Washington, April 3 : Light from a stellar explosion older than both the Sun and Earth and more than half way across the universe, has been detected by an amateur internet telescope.
The explosion, known as a gamma-ray burst, was photographed by the "Seeing in the Dark Internet Telescope" (SIDINT) in New Mexico on March 30. The SIDINT digital photos show the burst flaring up briefly, then fading from view within four hours.
Astronomers studying the gamma-ray burst determined that its light traveled 8.4 billion lights years-more than half way across the radius of the observable universe-before reaching Earth.
The light therefore was older than the Sun and Earth, which formed some 4.5 billion years ago.
Gamma-ray bursts are the most energetic events in the known universe.
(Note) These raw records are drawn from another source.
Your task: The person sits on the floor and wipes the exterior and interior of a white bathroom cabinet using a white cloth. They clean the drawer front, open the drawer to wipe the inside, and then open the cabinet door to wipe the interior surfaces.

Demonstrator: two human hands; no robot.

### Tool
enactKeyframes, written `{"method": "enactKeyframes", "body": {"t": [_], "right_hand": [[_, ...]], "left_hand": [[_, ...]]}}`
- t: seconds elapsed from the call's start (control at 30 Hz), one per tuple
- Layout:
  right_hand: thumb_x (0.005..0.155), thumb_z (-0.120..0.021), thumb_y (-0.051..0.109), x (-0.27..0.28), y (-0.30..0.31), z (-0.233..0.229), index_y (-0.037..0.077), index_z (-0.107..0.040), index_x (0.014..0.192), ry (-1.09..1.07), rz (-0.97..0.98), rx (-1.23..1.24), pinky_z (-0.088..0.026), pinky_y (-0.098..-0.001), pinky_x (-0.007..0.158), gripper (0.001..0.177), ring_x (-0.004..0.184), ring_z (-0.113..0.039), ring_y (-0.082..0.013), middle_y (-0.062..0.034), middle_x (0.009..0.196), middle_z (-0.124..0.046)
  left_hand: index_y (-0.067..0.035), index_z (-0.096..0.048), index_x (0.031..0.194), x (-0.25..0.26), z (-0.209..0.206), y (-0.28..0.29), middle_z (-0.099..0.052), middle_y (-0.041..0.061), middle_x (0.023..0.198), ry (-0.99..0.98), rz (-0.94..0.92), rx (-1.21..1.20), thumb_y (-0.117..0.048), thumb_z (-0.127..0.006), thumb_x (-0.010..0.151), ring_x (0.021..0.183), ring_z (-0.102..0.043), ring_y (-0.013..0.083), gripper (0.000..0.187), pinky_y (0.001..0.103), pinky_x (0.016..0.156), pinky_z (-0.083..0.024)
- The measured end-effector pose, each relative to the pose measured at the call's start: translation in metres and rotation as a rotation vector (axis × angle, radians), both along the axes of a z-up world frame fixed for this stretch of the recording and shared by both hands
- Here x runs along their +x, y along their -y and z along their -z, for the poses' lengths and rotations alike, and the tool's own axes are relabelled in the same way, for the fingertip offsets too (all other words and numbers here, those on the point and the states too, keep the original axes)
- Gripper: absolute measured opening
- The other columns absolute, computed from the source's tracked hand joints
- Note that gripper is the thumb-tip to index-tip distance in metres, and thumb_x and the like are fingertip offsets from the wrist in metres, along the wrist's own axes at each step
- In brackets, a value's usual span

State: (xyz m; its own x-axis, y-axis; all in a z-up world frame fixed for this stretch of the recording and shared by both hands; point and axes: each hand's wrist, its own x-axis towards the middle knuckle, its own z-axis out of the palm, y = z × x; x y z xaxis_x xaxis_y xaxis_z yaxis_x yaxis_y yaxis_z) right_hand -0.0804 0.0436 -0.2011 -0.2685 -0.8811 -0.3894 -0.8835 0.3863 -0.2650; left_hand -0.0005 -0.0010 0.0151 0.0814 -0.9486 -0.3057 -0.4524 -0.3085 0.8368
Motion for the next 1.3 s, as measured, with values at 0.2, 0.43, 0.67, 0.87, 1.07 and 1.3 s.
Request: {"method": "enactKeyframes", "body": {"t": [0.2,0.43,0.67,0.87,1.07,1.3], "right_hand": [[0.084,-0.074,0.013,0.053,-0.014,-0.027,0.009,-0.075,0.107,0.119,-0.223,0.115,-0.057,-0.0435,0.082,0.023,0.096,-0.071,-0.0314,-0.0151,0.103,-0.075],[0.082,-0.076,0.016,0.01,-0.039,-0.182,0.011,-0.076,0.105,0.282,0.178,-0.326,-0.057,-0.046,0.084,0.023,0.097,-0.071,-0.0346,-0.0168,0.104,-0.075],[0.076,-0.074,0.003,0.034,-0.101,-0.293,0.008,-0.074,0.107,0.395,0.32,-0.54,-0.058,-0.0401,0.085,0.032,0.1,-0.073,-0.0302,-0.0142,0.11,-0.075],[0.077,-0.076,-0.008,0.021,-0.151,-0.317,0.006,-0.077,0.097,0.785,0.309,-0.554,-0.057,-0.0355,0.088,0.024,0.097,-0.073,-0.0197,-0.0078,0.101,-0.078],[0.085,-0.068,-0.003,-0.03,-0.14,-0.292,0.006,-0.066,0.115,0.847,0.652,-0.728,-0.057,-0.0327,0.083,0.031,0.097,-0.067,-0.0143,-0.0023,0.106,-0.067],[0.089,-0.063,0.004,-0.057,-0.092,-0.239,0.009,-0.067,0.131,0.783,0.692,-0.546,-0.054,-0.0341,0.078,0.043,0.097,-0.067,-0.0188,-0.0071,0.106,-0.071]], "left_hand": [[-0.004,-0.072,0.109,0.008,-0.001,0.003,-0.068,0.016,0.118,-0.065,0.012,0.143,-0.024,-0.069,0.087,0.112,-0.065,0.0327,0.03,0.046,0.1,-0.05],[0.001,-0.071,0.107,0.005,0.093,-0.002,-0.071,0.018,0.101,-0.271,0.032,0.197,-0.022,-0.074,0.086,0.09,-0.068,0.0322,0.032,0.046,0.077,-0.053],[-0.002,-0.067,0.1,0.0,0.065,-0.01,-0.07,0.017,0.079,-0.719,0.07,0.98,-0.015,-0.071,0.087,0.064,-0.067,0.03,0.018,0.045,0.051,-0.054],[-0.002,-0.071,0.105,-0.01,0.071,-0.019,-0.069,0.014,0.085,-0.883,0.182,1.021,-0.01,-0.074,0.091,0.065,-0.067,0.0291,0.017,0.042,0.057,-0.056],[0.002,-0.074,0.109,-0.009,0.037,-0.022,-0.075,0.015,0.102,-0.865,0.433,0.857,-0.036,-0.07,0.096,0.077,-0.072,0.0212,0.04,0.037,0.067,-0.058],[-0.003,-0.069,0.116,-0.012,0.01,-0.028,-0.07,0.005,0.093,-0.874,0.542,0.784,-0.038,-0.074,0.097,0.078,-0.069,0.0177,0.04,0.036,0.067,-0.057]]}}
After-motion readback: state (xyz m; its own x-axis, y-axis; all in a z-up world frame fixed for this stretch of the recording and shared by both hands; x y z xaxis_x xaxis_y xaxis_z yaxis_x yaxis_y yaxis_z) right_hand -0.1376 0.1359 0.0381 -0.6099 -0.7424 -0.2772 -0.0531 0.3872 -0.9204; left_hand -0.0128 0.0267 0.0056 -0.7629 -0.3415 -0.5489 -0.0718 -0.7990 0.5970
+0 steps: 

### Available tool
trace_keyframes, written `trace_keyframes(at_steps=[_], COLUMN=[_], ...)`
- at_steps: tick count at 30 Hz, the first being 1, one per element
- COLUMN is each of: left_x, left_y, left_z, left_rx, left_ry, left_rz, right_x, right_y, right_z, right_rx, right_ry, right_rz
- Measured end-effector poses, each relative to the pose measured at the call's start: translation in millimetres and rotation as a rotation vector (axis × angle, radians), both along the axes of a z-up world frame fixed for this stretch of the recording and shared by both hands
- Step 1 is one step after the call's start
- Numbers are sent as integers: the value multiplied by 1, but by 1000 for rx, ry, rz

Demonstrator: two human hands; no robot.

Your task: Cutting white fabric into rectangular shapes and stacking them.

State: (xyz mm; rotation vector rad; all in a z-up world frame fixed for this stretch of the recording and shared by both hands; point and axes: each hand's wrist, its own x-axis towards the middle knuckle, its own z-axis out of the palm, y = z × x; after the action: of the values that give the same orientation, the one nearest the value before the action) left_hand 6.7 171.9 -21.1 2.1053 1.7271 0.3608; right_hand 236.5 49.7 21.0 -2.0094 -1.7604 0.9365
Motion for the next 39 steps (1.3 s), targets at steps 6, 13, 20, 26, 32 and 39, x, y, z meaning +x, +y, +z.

Astronomers remain uncertain about just how they are created, but one mechanism may be the collapse of a giant star to form a black hole, resulting in a titanic explosion that can spit out intense jets of gamma rays, X-rays, and visible light.
When NASA's orbiting SWIFT satellite detected the March 30 gamma-ray burst, it automatically emailed the celestial coordinates to professional and amateur astronomers around the world.
In Tucson, Arizona, SIDINT telescope manager Adam Block responded quickly to the news, activating the telescope over the internet and obtaining a sequence of images within minutes of the SWIFT alert.
The resulting "light curve" data can be employed by astrophysicists to help understand how the bursts are produced.
According to science writer Timothy Ferris, "This detection of ancient light demonstrates that amateur astronomers with backyard telescopes can make real contributions to science, observing celestial events that were beyond the reach of even the largest professional telescopes within living memory."